On how many lines of these entries does the word "cardboard" occur? State the number alone.
Start of Records supplied
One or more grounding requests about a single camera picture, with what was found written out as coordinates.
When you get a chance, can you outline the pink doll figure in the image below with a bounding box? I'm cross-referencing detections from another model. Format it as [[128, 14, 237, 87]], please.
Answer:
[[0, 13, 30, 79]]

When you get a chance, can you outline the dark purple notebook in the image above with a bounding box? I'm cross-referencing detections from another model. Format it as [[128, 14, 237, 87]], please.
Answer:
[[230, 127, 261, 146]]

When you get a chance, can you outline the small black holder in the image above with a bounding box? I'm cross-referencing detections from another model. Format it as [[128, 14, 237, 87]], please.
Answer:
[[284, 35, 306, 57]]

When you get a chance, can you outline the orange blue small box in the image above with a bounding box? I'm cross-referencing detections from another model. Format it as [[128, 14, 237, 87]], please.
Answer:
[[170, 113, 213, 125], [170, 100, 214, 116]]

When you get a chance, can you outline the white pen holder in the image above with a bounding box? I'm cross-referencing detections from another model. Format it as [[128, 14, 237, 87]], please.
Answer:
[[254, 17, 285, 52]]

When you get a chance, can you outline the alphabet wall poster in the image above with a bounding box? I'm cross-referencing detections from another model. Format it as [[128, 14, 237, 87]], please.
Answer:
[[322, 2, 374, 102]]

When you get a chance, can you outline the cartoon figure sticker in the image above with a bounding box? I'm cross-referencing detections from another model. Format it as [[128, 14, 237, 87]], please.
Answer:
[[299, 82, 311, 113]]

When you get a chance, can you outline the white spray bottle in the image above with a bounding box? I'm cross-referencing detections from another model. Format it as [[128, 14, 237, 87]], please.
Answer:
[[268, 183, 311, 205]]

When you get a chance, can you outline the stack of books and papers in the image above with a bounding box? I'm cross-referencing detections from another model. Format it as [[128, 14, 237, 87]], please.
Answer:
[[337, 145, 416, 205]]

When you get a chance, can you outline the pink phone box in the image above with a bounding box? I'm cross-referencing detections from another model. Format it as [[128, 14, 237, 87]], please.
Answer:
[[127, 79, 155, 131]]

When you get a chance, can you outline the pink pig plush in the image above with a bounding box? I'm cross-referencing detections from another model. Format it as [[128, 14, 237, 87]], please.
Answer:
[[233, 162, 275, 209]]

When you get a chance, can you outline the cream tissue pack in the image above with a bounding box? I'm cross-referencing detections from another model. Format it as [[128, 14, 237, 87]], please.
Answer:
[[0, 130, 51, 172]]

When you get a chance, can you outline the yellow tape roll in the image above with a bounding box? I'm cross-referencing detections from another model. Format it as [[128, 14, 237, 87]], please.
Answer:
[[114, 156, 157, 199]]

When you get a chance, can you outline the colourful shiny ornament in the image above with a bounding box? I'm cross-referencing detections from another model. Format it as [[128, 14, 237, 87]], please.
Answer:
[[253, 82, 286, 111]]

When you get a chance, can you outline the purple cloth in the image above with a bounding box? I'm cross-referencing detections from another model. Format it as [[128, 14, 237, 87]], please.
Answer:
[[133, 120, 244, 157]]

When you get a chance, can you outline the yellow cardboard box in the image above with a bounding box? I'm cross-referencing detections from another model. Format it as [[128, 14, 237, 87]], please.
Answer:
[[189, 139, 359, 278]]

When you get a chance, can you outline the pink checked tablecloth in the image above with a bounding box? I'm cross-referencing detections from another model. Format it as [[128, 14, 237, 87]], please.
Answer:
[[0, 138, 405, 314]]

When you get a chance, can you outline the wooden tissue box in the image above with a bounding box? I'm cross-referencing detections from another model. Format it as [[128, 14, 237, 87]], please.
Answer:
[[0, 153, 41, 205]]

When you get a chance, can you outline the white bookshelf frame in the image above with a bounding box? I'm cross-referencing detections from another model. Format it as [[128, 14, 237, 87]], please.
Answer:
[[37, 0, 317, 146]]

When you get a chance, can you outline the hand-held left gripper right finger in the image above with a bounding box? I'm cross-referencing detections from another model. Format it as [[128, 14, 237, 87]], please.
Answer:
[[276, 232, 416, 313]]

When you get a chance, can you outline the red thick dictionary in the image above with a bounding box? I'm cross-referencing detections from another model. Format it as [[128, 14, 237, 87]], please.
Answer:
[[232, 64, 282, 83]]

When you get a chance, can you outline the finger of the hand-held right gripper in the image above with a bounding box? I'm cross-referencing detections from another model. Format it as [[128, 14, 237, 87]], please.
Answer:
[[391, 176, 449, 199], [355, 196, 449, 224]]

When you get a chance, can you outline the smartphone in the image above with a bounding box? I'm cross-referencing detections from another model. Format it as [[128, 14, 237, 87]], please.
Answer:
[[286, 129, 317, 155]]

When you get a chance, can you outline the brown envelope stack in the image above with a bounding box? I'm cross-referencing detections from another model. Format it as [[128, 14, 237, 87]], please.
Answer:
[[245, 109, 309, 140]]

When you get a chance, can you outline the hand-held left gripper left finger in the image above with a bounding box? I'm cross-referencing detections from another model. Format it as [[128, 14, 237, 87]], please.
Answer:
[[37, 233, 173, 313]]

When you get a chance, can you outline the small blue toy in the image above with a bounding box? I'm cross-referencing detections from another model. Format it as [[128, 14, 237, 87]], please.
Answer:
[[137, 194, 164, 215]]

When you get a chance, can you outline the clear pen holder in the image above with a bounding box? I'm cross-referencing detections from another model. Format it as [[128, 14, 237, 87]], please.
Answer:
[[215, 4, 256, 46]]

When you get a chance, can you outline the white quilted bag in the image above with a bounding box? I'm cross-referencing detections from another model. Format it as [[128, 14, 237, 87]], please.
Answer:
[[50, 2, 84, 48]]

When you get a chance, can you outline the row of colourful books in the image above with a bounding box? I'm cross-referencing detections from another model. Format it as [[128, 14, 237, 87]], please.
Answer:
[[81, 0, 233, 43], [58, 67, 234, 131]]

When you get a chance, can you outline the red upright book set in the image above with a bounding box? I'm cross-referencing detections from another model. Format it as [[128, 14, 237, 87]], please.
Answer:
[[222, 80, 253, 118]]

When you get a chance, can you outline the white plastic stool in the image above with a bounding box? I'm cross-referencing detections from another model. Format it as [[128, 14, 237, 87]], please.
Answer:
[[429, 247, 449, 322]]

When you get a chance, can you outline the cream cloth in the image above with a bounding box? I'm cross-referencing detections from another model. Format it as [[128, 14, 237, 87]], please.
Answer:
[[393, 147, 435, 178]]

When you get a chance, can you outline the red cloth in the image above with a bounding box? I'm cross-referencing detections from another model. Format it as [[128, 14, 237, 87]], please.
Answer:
End of Records supplied
Start of Records supplied
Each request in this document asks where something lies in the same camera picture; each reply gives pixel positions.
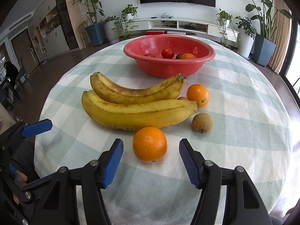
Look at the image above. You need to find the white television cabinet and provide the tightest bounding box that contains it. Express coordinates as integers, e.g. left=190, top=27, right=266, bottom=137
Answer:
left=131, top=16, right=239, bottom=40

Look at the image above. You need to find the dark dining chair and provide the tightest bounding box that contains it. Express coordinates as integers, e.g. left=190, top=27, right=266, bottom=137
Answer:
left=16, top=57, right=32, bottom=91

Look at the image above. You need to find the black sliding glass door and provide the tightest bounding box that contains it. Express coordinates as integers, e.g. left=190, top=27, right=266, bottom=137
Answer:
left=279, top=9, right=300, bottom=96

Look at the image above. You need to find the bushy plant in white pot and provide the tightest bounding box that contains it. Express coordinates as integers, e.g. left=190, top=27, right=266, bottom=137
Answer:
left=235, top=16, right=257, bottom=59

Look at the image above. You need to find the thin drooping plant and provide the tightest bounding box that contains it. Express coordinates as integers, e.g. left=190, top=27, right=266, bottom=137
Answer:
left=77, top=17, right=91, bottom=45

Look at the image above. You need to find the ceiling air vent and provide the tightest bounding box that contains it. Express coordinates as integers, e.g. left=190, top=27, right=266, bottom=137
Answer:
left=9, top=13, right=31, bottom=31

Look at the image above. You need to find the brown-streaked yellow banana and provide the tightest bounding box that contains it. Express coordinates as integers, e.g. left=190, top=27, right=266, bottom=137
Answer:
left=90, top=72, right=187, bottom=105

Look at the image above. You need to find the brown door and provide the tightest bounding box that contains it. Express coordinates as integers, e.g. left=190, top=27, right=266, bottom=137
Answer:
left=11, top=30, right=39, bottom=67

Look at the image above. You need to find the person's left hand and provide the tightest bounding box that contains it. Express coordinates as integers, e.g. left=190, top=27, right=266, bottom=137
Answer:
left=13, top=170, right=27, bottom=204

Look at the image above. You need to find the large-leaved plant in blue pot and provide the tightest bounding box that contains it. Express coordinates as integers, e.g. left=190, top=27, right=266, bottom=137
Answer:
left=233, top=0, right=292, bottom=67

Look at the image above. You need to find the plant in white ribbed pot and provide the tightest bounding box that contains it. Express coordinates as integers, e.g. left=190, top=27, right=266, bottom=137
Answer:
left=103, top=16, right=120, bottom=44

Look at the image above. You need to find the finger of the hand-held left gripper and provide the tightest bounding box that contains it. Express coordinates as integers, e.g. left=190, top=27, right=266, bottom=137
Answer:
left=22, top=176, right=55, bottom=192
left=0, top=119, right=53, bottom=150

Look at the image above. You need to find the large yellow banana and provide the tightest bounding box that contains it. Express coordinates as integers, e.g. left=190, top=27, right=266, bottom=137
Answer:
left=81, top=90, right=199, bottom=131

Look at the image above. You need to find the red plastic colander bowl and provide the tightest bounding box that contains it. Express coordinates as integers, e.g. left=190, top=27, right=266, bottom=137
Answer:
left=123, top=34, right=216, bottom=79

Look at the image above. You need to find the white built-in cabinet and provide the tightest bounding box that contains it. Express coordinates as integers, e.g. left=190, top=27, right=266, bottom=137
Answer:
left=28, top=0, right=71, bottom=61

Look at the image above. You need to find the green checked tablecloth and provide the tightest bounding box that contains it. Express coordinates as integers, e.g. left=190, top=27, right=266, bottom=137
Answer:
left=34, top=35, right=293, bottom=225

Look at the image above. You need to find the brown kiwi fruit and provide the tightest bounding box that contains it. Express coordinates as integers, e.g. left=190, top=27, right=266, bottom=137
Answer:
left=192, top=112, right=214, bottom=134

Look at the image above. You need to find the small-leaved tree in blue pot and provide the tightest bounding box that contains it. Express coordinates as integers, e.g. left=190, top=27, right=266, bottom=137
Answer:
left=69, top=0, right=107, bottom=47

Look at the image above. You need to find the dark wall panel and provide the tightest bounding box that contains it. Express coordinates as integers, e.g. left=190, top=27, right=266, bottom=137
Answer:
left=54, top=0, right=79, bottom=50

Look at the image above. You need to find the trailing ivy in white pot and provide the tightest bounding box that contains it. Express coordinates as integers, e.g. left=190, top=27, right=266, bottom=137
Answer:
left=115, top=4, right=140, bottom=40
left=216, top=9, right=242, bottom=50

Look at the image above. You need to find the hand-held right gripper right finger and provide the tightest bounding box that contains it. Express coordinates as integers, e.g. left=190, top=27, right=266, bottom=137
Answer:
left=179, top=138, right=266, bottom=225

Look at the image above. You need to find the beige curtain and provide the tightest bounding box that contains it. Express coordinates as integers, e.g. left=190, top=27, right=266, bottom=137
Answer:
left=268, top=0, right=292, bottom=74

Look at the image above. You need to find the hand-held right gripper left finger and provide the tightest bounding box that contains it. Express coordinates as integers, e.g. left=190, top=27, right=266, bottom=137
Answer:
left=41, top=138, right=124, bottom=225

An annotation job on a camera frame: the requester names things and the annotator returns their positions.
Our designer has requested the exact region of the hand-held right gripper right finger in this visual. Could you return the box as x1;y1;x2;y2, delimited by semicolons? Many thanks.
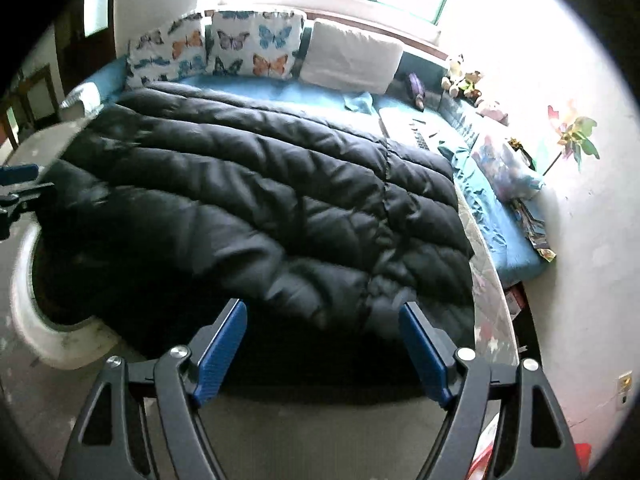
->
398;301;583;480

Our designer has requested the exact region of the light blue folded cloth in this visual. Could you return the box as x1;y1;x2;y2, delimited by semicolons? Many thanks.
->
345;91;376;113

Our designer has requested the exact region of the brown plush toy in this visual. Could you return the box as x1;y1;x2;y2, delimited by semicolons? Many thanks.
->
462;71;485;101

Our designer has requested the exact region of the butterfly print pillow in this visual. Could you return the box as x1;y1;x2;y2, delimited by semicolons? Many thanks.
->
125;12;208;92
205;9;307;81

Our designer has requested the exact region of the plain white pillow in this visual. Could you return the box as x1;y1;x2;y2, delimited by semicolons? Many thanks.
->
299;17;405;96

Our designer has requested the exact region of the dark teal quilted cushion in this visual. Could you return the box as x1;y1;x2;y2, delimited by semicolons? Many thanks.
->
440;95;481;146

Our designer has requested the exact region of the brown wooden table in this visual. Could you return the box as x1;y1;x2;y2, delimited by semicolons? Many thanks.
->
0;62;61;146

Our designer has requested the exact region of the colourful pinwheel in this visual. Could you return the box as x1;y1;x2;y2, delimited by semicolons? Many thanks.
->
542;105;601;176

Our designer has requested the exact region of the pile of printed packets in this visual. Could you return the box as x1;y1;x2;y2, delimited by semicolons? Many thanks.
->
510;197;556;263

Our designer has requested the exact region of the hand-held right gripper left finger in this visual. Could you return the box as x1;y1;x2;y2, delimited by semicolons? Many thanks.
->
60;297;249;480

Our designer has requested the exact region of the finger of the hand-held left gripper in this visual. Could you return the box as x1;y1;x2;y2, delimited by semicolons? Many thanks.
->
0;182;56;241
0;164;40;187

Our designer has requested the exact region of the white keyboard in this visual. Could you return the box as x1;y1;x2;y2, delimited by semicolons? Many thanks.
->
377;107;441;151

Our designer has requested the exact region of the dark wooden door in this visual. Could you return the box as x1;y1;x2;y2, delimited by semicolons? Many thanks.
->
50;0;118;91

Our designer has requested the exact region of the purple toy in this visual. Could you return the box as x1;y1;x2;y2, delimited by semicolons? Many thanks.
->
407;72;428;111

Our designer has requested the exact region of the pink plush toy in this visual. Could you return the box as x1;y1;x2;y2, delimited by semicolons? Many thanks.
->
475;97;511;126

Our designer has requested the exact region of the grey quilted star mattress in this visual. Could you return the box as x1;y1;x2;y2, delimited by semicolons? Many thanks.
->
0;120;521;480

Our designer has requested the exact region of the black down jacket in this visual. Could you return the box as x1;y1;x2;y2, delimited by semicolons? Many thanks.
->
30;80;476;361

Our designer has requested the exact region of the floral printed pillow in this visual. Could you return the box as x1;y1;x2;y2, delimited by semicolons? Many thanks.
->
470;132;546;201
End of Records supplied
Start of Records supplied
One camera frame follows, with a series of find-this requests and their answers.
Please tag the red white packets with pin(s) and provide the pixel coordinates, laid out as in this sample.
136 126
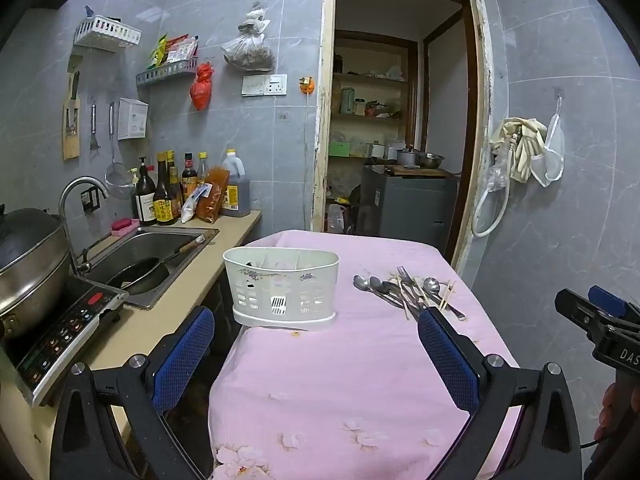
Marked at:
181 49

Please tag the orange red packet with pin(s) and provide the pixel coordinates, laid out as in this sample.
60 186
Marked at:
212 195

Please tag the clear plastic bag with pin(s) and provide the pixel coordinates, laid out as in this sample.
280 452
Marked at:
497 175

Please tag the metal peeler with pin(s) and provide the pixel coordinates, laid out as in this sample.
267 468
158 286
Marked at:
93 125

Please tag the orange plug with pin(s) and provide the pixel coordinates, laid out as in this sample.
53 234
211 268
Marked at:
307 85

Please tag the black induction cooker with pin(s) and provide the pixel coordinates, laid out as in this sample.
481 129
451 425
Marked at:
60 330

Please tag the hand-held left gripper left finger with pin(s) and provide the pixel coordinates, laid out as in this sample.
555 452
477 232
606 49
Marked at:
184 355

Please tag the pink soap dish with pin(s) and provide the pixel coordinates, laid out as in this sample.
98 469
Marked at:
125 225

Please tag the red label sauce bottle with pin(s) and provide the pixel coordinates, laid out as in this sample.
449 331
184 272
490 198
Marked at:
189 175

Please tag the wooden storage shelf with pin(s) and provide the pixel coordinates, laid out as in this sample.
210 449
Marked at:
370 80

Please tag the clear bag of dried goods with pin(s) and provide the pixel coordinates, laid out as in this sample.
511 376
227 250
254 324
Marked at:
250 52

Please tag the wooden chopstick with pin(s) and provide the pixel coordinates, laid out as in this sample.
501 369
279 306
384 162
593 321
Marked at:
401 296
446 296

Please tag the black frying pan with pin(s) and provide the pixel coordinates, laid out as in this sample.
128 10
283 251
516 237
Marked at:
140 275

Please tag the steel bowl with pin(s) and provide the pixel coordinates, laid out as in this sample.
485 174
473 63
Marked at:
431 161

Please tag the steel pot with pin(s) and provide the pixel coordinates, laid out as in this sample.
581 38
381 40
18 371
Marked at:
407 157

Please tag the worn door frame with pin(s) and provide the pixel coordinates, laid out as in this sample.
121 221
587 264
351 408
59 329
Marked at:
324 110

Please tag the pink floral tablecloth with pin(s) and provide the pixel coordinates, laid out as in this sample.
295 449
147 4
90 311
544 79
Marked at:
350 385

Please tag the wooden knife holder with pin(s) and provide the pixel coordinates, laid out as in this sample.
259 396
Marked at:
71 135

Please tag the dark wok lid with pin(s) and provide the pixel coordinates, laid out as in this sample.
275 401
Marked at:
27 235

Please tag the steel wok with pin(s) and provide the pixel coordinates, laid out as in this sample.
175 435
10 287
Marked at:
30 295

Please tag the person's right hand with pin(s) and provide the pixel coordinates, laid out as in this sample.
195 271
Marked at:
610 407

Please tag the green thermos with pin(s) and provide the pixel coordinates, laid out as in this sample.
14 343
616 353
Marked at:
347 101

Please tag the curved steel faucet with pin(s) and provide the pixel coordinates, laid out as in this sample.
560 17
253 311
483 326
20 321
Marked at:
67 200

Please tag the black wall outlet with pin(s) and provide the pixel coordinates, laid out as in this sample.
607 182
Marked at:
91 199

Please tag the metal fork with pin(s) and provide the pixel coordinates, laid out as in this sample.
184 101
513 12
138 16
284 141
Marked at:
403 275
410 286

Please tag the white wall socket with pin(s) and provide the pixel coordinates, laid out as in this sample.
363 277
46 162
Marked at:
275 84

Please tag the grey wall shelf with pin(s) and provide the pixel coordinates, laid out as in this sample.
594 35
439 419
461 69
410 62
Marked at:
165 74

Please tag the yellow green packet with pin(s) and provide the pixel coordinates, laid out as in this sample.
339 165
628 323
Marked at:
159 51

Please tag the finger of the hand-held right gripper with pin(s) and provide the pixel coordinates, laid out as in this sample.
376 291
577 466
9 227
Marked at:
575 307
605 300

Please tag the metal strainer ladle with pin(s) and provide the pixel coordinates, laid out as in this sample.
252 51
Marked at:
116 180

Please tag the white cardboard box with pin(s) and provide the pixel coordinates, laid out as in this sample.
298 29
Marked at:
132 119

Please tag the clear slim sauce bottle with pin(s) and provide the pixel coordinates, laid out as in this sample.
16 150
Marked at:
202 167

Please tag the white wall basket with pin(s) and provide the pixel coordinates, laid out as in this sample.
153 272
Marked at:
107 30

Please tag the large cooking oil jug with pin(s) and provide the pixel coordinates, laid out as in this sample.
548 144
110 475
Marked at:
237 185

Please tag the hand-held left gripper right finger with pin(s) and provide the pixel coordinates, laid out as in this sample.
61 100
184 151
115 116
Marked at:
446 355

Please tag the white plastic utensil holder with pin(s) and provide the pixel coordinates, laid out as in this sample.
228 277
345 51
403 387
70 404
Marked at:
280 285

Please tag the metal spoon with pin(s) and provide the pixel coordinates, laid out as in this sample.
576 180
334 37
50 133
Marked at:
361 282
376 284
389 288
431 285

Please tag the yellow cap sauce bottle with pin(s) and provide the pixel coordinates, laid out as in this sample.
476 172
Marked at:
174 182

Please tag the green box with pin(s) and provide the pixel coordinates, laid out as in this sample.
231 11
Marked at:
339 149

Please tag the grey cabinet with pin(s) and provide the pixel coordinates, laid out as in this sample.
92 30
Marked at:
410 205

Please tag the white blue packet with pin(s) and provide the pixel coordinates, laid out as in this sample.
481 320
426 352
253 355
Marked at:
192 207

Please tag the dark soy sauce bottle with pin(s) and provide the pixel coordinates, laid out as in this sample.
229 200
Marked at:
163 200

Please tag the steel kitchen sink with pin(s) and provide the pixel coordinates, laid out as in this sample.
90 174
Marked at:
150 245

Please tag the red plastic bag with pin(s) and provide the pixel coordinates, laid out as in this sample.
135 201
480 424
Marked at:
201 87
End of Records supplied
Answer for this exercise:
2